The big blue and white air tent and the four 18-wheelers tell it all: Christ is the Answer Crusade. Here on the Mall every summer since 1974, it definitely looks like a power play for Jesus funded by big bucks.

But appearances can be deceiving. The home of this highly visible evangelistic ministry is a field just north of Robert F. Kennedy Memorial Stadium. Children run under lines of clothes strung between old tents, campers and buses that look like they have been out of circulation for years.

One day this week, Ralph Maberry, 29, a missionary, spent most of the day trying to fix one of the ministry vehicles, a beat-up Buick.

Although the Mall revival has ended, the crusade will continue to meet at its Northeast campground through the end of the month, and youthful disciples will continue to spread out to teach the Gospel on city streets.

The ministry began in 1968 when Bill Lowery and his wife, Sara, set out from Milwaukee with a small tent, a truck and 50 young recruits from a Christian coffeehouse. By 1974, Lowery said, their recruits numbered more than 250.

They sent a team to Europe that year and dispatched four young men to Washington who were, in Lowery's words, "saved hippies."

These farm boys "found a big pasture," the Washington Monument grounds, Lowery said. They inquired with National Park Service officials, who said it would take an act of Congress to pitch a revival tent "on the most sacred grounds in America."

Undaunted, two of them approached Sen. Hubert H. Humphrey at 17th Street and Pennsylvania Avenue NW. They told Humphrey about the tent and the senator said he would do what he could.

According to Lowery, Humphrey said something like, "If those marijuana smokers can have a smoke-in down there and those anti-Vietnam demonstators can go down there, by God, we can have an old-fashioned tent revival."

Two other crusaders did similar lobbying at National Airport with then-Sen. Charles Percy.

As a result of efforts by Humphrey, Percy and Sen. Harold Hughes of Iowa, Lowery's team received permission to put up their tent.

In addition to the U.S. team, there are 13 other missionary teams with more than 600 missionaries throughout Europe and Central America.
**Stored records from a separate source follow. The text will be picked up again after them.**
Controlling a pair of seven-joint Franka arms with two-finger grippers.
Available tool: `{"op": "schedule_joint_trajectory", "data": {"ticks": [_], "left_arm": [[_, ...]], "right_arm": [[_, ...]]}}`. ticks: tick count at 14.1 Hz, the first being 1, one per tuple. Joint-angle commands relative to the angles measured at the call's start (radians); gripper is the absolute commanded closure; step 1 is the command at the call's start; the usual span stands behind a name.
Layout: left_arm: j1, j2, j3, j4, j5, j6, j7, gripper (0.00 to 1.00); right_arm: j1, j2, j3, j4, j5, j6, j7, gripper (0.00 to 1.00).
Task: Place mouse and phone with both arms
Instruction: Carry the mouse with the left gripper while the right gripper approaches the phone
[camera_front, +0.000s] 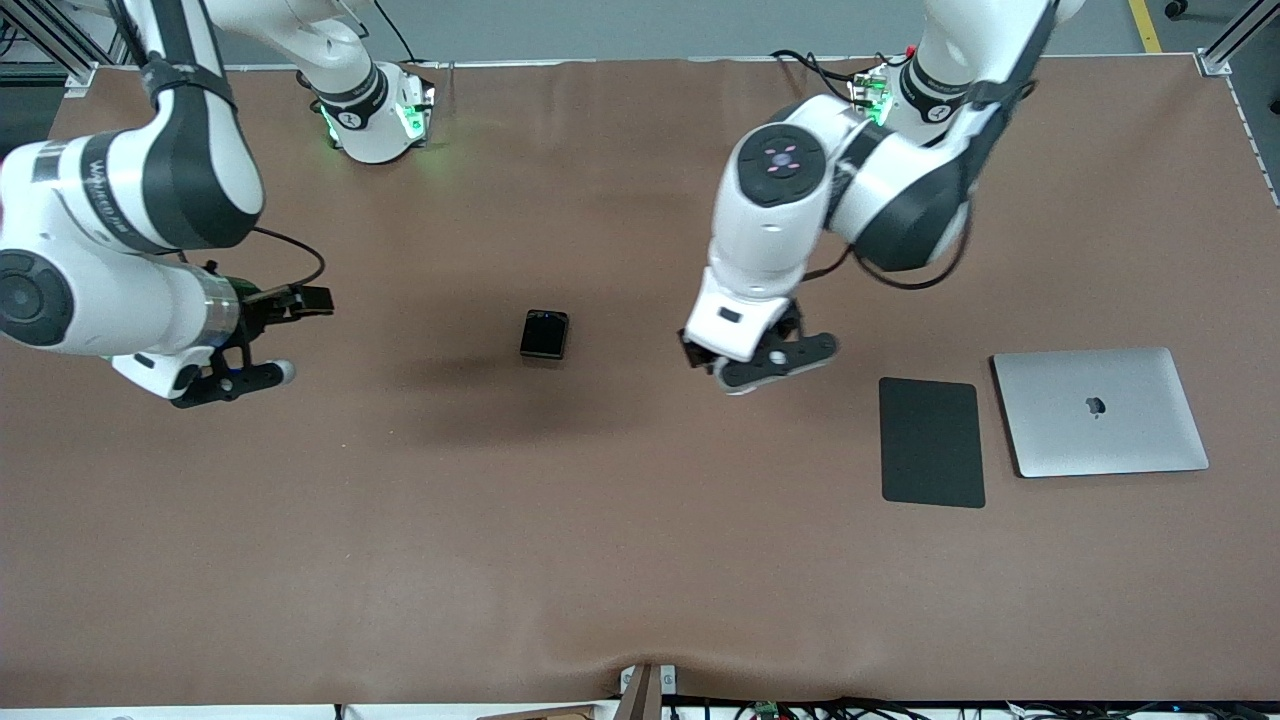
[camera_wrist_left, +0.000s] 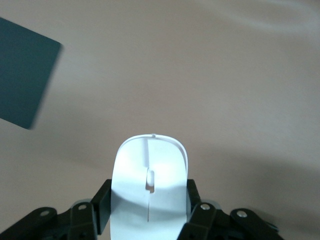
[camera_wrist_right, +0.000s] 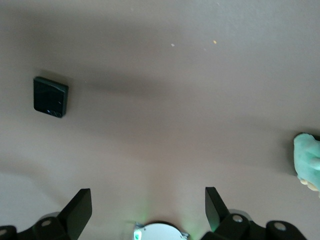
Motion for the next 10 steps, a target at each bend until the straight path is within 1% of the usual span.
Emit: {"op": "schedule_joint_trajectory", "data": {"ticks": [1, 3, 5, 6, 8, 10], "left_arm": [[0.073, -0.053, -0.009, -0.032, -0.013, -0.074, 0.109, 0.98], [0.139, -0.069, -0.009, -0.032, -0.013, -0.128, 0.207, 0.98], [0.211, -0.073, -0.011, -0.032, -0.013, -0.131, 0.324, 0.98], [0.236, -0.072, -0.011, -0.032, -0.014, -0.131, 0.380, 0.98], [0.282, -0.064, -0.011, -0.034, -0.014, -0.131, 0.492, 0.97], [0.334, -0.060, -0.011, -0.045, -0.014, -0.131, 0.606, 0.97]], "right_arm": [[0.047, 0.006, -0.010, -0.002, 0.008, 0.033, 0.079, 0.00], [0.076, 0.017, -0.010, -0.003, 0.017, 0.042, 0.123, 0.00], [0.111, 0.036, -0.010, -0.003, 0.052, 0.047, 0.194, 0.00], [0.130, 0.044, -0.008, -0.008, 0.057, 0.070, 0.221, 0.00], [0.165, 0.049, -0.008, -0.054, 0.066, 0.152, 0.272, 0.00], [0.199, 0.049, -0.008, -0.110, 0.095, 0.224, 0.307, 0.00]]}}
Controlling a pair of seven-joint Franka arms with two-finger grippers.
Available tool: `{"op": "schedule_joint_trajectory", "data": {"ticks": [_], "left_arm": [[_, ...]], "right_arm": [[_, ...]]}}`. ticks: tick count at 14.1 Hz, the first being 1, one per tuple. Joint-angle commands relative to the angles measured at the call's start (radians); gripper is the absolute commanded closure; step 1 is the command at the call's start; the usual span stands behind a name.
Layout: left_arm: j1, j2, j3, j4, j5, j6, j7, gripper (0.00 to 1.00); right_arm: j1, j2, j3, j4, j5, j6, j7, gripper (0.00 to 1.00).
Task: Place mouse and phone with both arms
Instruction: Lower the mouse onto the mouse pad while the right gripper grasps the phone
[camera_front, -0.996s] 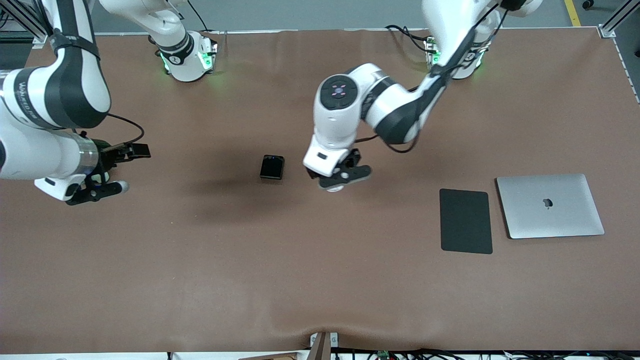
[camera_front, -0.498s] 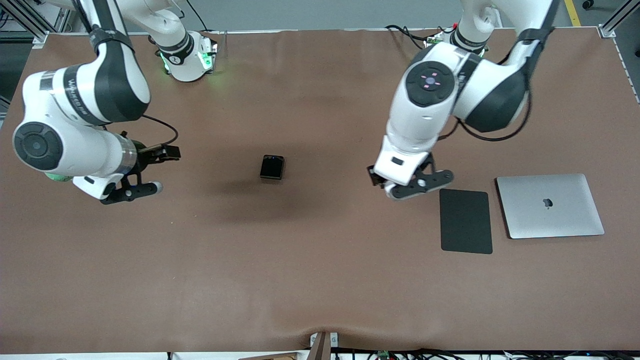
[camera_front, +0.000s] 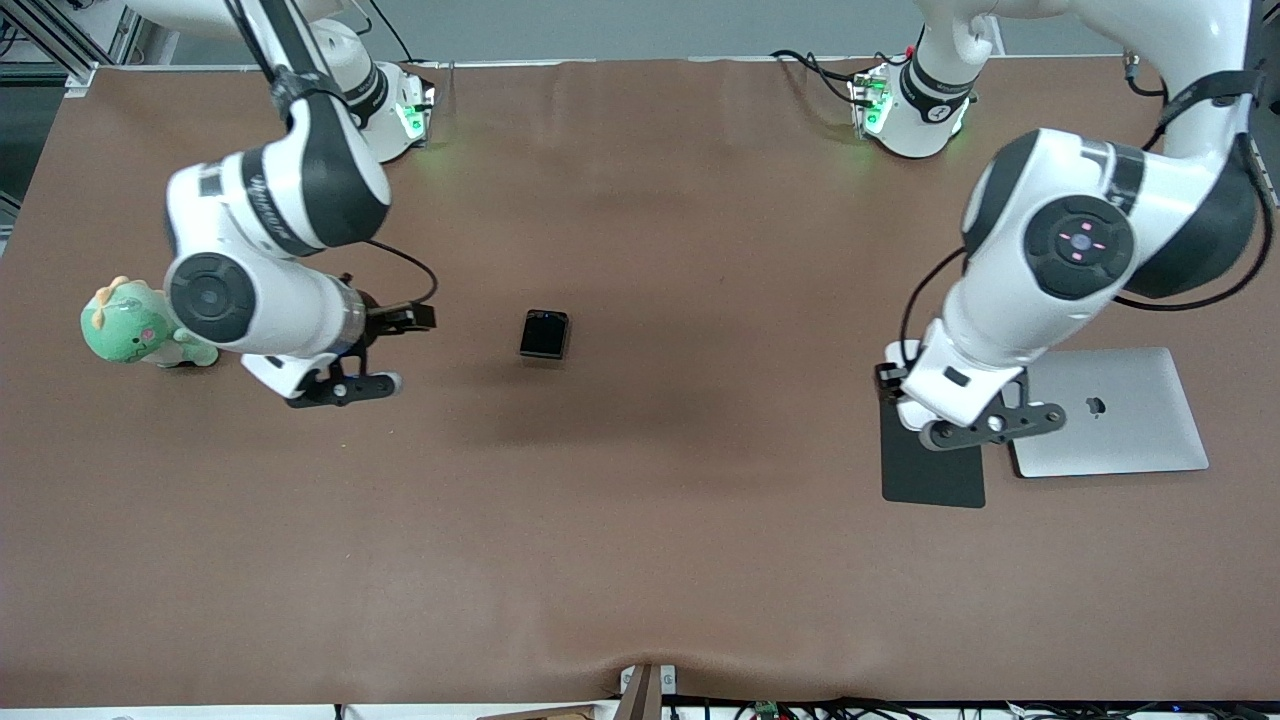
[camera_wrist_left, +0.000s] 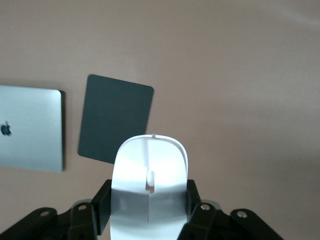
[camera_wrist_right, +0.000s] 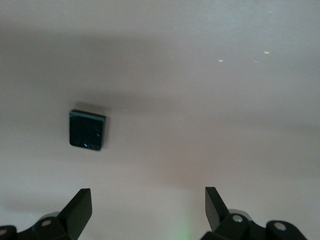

Their budget is about $200,000, all from donations, Lowery said.

Living on the road full-time is not easy, especially when your kitchen is a bus and your bed is on wheels and the job is at the mercy of the weather.

"When we get up and pray, 'Give us this day our daily bread,' this is a serious prayer because no one owns anything," Lowery said. "I don't have a bank account; if I die, my wife would have to take up a collection."

Missionaries such as his 50 members in Mexico have a budget of $500 a week, or $10 a person. "That's not high standard even in Mexico," he said.

The Rev. Bill Mattox had a successful ministry at Victory Baptist Church in Peoria, Ill., but now he and his wife, Jane, live in a 25-foot trailer. They are raising their 2-year-old daughter on the road.

"I paid $250 for the trailer and I'm not sure I got a good deal," Mattox said. "But we plan to keep on living there forever."

The crusade has picked up about six recruits since it moved into town. Robert Dase, 42, originally from Boston and now unemployed and homeless, is one of those. Gerald Mayhan, who works in landscaping, may be another. He and his wife, Phyllis, who works at the Department of Labor, "have a vision of going into the streets," he said. "God set me free from 18 years of heroin addiction. You see me today. I am a changed man."